Talking about rapport
Basic rapport building can be done by mirroring them physically and in speech, identifying their model of the world, using their language. Imagine a party where everyone is asked to wear purple and you show up wearing orange. You are going to stick out like a sore thumb. Your child is at the party wearing purple, you are orange. Getting into rapport with your teenager is all about wearing as much purple as possible when you are around him or her. You can still be you, just wear purple.
When people are in great rapport their physical gestures and body positioning is the same though unnoticed. It is not conscious behavior, but yours can be. Crossing legs like your teenager while lounging in the living room or at a coffee shop is one way to be in immediate rapport. Taking a sip of your drink at the same time, or laughing the same way is a sign of great rapport. Make sure it is unnoticed. Also, your teenager has language patterns and a model of the world that is being built. When you begin to use their language and model of the world (seen by their use of language) you can reflect it back to them and gain rapport that way.
After gaining and maintaining rapport by using the techniques above (“wearing purple”) you may find yourself dropping any judgment or preconceptions about their life and allowing freedom to emerge. You are then engaging your child in personal activities and exploring new possibilities just for fun.
Dropping the judgment or control
When a teen witnesses his or her parent acting without judgment and choosing to let go of control, they are more inclined to share from the heart and be more courageous in bringing up difficult topics of interest. When you drop judgment and stop trying to control your teens likes and dislikes, you can then position yourself as teachable and open to having fun with them! Hint: Their interests are often right in front of you. One good place to start is to ask yourself, have I been rejecting or resisting any of my child’s area of interests? Let go of control and drop the judgment.

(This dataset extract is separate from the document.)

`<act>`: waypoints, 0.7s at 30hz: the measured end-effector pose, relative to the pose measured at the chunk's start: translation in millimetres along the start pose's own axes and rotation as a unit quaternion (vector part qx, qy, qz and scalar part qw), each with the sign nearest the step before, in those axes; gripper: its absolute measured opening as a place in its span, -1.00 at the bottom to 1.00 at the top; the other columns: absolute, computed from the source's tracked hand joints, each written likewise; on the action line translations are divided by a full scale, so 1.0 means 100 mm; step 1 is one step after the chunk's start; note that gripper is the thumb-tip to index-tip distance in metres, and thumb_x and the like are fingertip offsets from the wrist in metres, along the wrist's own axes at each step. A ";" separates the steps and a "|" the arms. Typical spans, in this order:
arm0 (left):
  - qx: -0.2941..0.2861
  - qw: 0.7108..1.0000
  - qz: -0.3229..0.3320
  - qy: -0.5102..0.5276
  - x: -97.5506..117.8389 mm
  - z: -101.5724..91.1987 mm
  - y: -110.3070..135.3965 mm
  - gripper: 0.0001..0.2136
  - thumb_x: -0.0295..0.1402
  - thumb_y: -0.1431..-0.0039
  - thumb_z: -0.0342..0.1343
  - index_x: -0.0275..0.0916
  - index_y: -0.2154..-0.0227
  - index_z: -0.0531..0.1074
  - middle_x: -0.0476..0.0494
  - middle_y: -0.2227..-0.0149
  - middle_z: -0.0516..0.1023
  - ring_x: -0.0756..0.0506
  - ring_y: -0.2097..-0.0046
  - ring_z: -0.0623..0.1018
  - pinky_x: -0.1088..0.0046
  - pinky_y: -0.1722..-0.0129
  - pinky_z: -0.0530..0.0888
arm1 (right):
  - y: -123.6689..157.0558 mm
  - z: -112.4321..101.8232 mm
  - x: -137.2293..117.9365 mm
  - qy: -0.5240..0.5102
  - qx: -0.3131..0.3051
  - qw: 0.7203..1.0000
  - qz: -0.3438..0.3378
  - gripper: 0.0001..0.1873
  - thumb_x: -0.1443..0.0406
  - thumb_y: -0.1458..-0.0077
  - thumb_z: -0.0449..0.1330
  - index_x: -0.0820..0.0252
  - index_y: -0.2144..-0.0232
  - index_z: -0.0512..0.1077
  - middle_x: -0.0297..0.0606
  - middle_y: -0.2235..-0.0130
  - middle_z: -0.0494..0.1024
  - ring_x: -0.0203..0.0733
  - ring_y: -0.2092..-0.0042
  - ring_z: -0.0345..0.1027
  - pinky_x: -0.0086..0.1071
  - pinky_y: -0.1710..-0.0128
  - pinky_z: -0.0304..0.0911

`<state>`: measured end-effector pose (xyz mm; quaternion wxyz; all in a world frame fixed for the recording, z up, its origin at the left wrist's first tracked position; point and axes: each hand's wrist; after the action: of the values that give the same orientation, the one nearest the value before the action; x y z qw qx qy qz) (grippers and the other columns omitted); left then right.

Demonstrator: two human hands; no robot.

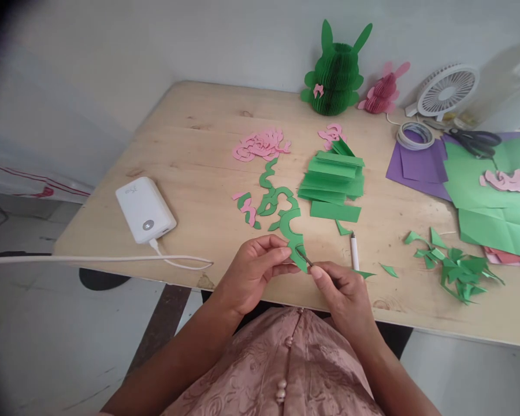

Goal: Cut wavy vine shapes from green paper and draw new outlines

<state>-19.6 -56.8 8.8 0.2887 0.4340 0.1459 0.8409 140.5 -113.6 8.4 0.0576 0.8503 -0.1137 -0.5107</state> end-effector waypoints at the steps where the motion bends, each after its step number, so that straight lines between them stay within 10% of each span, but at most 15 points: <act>1: 0.000 1.000 0.000 0.000 0.00 0.00 0.00 -0.80 -0.35 0.16 0.34 -0.32 0.55 0.43 -0.01 0.53 0.52 0.02 0.46 0.53 0.43 0.31 0.53 | 0.00 0.00 0.00 0.001 0.000 1.000 0.000 -0.61 0.05 -0.10 0.13 0.19 0.47 0.60 -0.33 0.55 0.48 -0.27 0.50 0.25 -0.47 0.53 0.12; 21: -0.007 1.000 -0.005 0.017 -0.02 0.00 -0.01 -0.77 -0.33 0.18 0.36 -0.31 0.54 0.42 -0.01 0.53 0.54 0.01 0.47 0.54 0.40 0.28 0.52 | -0.01 0.04 0.03 -0.033 0.019 0.999 0.007 -0.65 0.07 -0.07 0.16 0.17 0.46 0.62 -0.29 0.50 0.57 -0.14 0.44 0.40 -0.39 0.47 0.28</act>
<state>-18.4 -57.1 7.3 0.2938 0.4172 0.1471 0.8474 139.0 -113.0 3.9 0.0411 0.8331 -0.1315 -0.5357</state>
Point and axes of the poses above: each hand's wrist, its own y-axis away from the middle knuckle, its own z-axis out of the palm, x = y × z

Engage In Activities Together
A mature relationship has a give and take pattern to it. It’s a sign of maturity when one person can take interest in another’s activity even though they may not like it or enjoy it as much as the other person. The concept here is the priority of enjoyment. Considering your teen as primary, or first, then the activity secondary . You and your teen can enjoy and share an experience together that you may like more followed by an activity they enjoy more or the other way around. But the experience itself serves as the commonality.
Explore new things
The world of the teenage years is all about exploring self-expression and having adventures so that they can figure out what they like. Exploring new activities together that neither you nor your teen have ever done before can be inspiring and bring you closer together. You never know what you may discover by taking an exercise class together or an art class.

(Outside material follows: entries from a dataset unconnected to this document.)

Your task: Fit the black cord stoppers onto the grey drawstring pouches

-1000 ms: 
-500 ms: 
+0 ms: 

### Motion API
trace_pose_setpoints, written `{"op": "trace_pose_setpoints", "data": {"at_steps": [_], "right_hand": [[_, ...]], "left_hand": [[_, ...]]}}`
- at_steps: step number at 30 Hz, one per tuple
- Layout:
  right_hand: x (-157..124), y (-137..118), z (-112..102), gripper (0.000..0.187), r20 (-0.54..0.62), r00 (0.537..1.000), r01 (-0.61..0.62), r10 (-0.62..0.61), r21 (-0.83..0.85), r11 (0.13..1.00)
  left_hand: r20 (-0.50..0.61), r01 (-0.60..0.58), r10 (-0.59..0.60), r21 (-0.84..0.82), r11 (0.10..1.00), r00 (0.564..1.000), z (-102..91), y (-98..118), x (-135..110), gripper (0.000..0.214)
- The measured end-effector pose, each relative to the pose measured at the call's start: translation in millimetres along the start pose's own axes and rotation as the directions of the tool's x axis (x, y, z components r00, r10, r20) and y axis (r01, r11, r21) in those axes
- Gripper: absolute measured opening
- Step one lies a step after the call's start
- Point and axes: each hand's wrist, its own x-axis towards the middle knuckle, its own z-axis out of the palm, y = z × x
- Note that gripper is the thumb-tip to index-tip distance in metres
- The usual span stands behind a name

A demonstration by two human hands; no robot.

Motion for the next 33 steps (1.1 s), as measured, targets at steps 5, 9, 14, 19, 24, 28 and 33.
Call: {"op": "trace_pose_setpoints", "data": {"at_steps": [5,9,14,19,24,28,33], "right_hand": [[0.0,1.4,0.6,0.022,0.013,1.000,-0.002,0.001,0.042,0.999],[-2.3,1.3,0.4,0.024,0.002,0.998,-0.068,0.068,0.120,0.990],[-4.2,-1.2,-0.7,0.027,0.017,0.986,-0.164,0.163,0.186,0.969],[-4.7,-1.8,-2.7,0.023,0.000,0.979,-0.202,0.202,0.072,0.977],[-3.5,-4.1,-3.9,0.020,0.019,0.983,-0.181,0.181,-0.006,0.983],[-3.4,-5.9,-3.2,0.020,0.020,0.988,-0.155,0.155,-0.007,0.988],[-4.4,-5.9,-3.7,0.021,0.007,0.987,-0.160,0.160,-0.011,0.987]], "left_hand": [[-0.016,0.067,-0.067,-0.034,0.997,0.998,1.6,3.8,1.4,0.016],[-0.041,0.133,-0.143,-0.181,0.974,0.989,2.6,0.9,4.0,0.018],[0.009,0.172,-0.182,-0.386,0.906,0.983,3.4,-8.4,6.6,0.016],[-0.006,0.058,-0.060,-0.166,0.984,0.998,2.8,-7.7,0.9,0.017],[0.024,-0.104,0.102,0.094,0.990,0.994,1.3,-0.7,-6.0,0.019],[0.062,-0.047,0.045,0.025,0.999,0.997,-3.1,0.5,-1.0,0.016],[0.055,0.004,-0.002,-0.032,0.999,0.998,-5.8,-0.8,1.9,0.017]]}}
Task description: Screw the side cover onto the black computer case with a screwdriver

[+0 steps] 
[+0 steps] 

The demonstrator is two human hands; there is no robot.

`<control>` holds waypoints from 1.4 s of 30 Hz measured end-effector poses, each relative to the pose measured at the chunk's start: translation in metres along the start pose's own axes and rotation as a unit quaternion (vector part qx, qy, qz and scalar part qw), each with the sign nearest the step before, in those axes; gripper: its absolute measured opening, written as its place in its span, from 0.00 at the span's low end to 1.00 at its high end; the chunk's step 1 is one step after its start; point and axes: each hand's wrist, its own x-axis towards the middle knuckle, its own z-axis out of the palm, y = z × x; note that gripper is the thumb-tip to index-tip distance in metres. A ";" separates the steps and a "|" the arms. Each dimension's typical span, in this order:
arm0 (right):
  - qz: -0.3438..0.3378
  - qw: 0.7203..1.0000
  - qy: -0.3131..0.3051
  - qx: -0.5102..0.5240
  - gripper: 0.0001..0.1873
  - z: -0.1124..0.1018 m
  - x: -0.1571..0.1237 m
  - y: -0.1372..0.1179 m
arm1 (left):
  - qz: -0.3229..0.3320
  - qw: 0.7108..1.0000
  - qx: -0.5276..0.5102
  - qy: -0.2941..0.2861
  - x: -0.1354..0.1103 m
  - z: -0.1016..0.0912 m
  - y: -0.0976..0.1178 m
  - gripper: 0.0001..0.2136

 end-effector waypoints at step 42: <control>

After exploring the many ways to develop rapport so that you can find things in common with your teen, you may find it changing all over again. Remember their journey of coming into their own personal expression is theirs and will always be forever changing. Expressing interest as well as inviting them to see what you are up to is like wearing purple to their party and extending an invitation to your party too. Keep trying new things, if there’s a time to get creative and reinvent yourself it’s now. Have fun.